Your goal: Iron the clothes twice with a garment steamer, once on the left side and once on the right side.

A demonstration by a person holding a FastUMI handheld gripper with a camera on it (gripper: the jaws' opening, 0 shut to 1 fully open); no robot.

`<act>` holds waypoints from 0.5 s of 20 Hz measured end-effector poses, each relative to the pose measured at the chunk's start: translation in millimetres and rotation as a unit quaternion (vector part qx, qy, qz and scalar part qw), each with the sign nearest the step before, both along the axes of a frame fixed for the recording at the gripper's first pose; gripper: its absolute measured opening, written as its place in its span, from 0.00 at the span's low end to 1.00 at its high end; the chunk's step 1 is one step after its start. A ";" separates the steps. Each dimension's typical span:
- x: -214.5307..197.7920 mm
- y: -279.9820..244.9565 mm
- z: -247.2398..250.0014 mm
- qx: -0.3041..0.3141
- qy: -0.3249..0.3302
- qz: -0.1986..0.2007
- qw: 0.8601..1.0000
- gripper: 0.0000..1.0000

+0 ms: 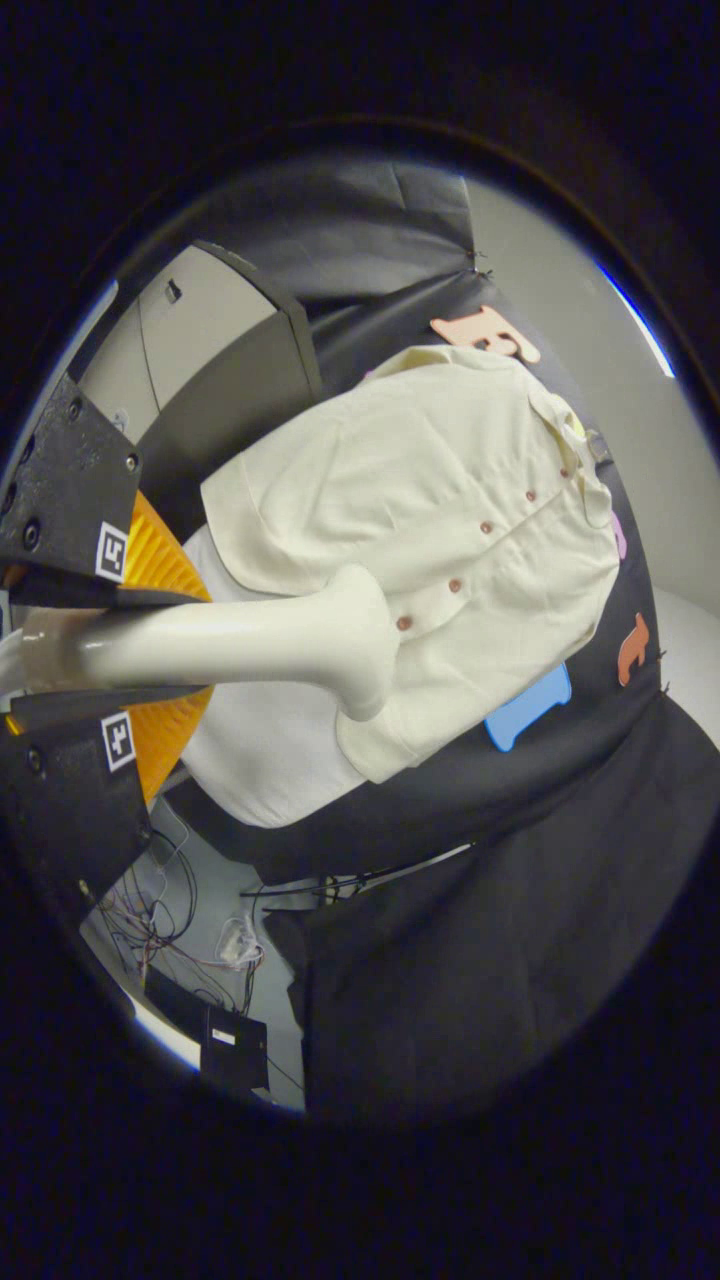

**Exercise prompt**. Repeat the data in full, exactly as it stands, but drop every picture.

**Task output**.
Your goal: Iron the clothes twice with a garment steamer, once on the left side and once on the right side.

A demonstration by a person holding a FastUMI handheld gripper with a camera on it (gripper: the jaws' opening, 0 shut to 1 fully open); no robot.

`<act>` holds waypoints from 0.5 s of 20 Hz measured end-effector poses, each relative to the pose measured at the chunk's start: translation in millimetres and rotation as a unit quaternion (vector part qx, qy, qz and scalar part qw), each with the sign nearest the step before, both along the axes of a frame fixed for the recording at the gripper's first pose; gripper: its absolute measured opening, written as its place in its span, from 0.00 at the span's low end to 1.00 at its high end; the chunk's step 1 is one step after its start. A ";" separates the steps. Each dimension's typical span:
- x: -214.5307..197.7920 mm
- y: -279.9820..244.9565 mm
- z: -247.2398..250.0014 mm
- qx: -0.3041..0.3141
- qy: -0.3249..0.3302
- qz: -0.1986..0.2007
- qw: 0.8601..1.0000
- gripper: 0.0000..1.0000

+0 ms: 

The response is finished, and the exercise is complete.